Synthesis of Protoberberine Alkaloids by C-H Functionalization and Anionic Aza-6π-Electrocyclization: Dual Activity as AMPK Activators and Inhibitors.

Abstract

5'-Adenosine monophosphate-activated protein kinase (AMPK) plays a critical role in maintaining cellular energy homeostasis, and its activation has garnered attention for treating chronic metabolic diseases. Inhibitors of AMPK are underdeveloped but bear implications in treating cancers, controlling autophagy, and elderly wasting. Protoberberine alkaloids are typically regarded as AMPK activators. Herein, we report a modular synthesis strategy to access a collection of oxyberberine alkaloids, including the first synthesis of stepharotudine.
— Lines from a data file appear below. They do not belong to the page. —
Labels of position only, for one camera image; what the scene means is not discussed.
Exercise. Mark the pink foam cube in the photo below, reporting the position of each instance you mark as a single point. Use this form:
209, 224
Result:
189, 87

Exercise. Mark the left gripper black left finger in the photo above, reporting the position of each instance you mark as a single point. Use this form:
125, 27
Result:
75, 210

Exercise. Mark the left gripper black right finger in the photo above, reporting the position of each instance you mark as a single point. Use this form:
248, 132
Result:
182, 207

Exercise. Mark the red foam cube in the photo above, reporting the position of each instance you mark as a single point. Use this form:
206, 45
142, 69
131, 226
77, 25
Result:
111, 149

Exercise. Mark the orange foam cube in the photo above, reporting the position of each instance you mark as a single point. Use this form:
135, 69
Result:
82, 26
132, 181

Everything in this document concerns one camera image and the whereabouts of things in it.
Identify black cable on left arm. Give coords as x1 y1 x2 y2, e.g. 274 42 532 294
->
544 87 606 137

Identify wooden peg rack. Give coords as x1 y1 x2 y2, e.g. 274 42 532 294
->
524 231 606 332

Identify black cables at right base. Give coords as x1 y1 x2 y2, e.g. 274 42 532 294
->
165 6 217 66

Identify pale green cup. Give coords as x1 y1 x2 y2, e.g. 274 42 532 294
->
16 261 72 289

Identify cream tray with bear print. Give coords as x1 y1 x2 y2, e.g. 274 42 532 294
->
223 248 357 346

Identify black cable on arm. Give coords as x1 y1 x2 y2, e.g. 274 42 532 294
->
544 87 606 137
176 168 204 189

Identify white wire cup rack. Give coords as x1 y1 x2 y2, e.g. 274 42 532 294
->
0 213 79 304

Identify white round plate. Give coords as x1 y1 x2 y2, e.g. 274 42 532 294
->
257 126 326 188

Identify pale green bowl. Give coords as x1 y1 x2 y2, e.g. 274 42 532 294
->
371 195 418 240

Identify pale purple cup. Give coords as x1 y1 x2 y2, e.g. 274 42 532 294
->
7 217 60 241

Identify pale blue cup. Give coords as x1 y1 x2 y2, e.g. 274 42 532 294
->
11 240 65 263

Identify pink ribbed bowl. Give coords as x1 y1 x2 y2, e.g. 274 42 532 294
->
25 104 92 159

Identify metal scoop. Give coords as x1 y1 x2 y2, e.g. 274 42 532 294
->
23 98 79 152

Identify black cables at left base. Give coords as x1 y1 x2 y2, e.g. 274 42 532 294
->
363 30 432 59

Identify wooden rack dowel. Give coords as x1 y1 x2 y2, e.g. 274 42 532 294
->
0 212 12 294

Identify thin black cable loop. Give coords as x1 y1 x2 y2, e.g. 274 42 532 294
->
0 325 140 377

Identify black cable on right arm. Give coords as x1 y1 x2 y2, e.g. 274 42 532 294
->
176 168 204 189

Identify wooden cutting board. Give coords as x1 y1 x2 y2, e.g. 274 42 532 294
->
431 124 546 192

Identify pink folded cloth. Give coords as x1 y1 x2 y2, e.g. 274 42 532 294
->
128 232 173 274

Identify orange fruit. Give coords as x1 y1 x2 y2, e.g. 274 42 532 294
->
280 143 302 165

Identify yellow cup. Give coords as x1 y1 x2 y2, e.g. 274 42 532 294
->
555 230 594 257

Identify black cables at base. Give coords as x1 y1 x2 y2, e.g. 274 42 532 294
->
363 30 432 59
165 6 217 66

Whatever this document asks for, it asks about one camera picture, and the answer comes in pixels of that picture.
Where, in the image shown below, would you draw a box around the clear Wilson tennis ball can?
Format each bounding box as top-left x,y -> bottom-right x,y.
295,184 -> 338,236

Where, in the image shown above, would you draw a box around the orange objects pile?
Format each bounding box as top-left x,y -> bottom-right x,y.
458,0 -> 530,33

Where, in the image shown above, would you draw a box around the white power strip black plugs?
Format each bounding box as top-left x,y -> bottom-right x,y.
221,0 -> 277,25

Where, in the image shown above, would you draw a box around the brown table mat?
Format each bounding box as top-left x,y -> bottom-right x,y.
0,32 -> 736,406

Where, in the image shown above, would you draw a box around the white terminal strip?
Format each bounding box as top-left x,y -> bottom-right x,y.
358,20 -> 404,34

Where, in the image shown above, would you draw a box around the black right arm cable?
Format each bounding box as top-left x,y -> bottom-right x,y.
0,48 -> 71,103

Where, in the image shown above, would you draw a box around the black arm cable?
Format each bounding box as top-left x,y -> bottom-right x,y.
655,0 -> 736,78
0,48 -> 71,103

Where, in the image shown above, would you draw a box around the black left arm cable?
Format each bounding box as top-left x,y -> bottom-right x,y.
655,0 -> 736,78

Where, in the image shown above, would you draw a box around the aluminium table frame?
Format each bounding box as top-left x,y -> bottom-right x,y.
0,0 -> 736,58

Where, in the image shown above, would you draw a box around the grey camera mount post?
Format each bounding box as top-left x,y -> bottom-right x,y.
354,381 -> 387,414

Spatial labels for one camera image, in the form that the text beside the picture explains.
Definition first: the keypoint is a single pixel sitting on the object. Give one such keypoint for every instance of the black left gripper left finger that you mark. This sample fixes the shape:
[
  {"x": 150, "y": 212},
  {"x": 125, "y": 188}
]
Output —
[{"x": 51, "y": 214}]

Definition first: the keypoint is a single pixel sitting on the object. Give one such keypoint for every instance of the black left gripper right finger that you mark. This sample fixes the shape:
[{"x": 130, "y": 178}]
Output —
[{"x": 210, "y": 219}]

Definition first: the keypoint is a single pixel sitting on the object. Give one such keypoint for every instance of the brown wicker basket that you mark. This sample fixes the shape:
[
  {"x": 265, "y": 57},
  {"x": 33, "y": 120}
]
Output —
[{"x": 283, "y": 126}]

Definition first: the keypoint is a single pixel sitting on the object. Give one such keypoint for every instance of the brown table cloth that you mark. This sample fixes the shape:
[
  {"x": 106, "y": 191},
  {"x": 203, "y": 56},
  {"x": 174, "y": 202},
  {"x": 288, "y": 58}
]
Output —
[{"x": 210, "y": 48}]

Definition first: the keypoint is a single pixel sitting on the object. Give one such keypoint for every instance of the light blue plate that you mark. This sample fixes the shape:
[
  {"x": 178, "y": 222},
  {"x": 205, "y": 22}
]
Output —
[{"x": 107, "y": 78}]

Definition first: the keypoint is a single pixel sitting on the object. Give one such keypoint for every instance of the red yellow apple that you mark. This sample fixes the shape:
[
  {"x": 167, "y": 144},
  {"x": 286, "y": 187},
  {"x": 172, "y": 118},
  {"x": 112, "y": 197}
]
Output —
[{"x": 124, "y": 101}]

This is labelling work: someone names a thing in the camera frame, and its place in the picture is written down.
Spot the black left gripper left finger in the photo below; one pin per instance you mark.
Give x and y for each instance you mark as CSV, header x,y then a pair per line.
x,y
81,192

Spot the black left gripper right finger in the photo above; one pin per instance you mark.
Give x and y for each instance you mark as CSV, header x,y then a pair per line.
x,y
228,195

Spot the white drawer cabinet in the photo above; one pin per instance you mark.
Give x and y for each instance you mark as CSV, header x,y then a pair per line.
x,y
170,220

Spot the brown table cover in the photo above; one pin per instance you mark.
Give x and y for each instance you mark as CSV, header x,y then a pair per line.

In vitro assays reveal how subtle structural modifications can negate AMPK activation while conferring unprecedented inhibitory properties within the same class of compounds, which was previously unknown. Key steps in the synthesis include an oxidative Rh(III)-catalyzed C-H functionalization using electron-rich alkenes, NaH-mediated reductive N-O bond cleavage, and a rare example of an anionic aza-6π-electrocyclization. Additionally, we provide mechanistic support for nucleophilic hydride transfer reactivity with NaH in DMF.